WHAT NEEDS TO BE DONE: Count the lines below that contain the word "after" and give only that number.

[Opening SUPPLIED MATERIAL section]

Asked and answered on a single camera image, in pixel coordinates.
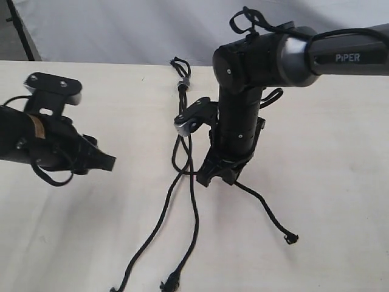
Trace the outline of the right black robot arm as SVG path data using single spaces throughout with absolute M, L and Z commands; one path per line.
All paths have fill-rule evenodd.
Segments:
M 307 87 L 321 75 L 387 75 L 388 25 L 321 35 L 308 27 L 279 28 L 219 47 L 213 55 L 217 102 L 202 112 L 211 146 L 197 181 L 218 176 L 233 184 L 256 148 L 264 120 L 258 117 L 267 87 Z

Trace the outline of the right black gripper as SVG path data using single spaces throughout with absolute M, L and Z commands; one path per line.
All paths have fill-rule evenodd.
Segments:
M 259 135 L 265 123 L 266 120 L 261 117 L 256 119 L 252 146 L 243 154 L 227 153 L 211 145 L 203 164 L 197 172 L 196 181 L 202 186 L 208 186 L 214 177 L 220 177 L 228 185 L 234 185 L 243 168 L 253 158 Z

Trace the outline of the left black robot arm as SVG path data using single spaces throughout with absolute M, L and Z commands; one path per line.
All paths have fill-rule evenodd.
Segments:
M 67 117 L 1 106 L 1 159 L 85 175 L 93 169 L 112 171 L 116 157 L 102 152 L 96 138 L 79 134 Z

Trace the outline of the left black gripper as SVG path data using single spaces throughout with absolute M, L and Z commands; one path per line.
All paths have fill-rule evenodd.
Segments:
M 77 132 L 68 118 L 28 115 L 29 129 L 19 139 L 28 161 L 49 172 L 72 171 L 85 175 L 92 169 L 111 172 L 116 157 L 102 152 L 93 136 Z

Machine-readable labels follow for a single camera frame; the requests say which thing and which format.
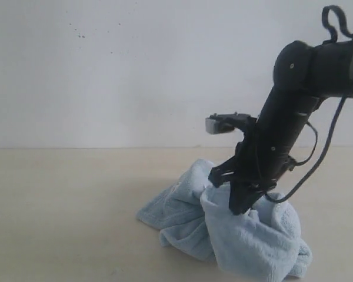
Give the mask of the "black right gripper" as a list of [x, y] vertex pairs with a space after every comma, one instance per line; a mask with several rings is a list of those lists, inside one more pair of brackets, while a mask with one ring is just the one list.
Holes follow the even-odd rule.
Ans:
[[257, 151], [258, 132], [257, 119], [251, 117], [246, 130], [242, 131], [244, 138], [235, 147], [234, 155], [221, 165], [213, 167], [208, 180], [215, 188], [224, 183], [230, 183], [229, 209], [234, 215], [246, 213], [265, 192], [274, 189], [277, 181], [286, 171], [292, 171], [296, 160], [286, 155], [281, 168], [272, 178], [266, 178], [261, 172]]

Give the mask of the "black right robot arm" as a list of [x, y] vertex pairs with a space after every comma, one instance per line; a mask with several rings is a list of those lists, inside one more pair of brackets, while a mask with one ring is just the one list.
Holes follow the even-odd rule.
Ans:
[[233, 157], [213, 168], [209, 181], [230, 184], [228, 207], [239, 215], [272, 190], [281, 176], [298, 166], [290, 156], [311, 114], [330, 97], [353, 99], [353, 40], [311, 47], [301, 41], [278, 55], [273, 87], [258, 117], [213, 114], [210, 134], [243, 132]]

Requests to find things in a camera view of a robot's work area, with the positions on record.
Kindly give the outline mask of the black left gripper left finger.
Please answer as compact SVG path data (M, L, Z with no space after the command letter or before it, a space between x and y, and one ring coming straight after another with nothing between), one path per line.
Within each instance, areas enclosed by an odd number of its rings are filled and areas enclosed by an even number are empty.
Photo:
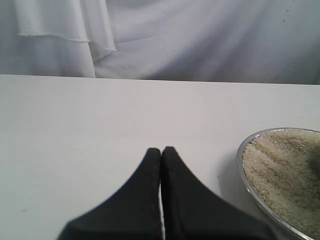
M161 152L149 148L131 177L106 201L69 221L60 240L161 240Z

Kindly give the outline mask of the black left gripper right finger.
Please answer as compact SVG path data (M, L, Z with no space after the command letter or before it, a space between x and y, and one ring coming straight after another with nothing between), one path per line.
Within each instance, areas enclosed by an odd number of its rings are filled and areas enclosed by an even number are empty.
M275 239L266 223L209 190L172 146L162 152L161 201L167 240Z

[Closing SUPPLIED MATERIAL section]

FINISHED EXERCISE: 4